RECORDED DATA:

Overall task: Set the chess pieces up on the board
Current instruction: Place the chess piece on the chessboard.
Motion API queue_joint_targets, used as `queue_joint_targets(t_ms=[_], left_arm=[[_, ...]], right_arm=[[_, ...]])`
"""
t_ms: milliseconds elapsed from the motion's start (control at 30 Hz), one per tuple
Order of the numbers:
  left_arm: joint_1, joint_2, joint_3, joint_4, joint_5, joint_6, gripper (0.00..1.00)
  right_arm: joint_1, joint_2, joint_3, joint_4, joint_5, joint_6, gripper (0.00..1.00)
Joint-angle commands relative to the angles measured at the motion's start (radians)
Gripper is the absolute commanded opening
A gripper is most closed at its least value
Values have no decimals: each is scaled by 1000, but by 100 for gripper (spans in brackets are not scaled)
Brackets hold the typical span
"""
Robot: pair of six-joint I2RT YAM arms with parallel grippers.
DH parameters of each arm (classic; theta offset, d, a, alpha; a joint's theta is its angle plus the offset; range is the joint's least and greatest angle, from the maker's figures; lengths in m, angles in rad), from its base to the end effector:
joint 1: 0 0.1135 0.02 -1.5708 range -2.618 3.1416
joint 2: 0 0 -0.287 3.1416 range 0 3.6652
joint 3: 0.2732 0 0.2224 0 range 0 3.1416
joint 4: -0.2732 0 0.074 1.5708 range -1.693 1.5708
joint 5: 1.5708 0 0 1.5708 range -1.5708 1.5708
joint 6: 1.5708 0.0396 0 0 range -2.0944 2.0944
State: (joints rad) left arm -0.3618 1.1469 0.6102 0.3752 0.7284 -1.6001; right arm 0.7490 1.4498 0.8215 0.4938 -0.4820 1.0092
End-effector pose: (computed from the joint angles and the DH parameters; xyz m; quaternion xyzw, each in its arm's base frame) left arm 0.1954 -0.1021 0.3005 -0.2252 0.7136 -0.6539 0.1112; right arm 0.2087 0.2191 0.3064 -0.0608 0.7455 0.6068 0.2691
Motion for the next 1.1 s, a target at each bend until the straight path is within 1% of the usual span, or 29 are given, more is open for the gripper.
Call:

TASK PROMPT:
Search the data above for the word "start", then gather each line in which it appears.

ANSWER SPACE:
t_ms: milliseconds elapsed from the motion's start (control at 30 Hz), one per tuple
Joint-angle commands relative to the angles measured at the motion's start (radians)

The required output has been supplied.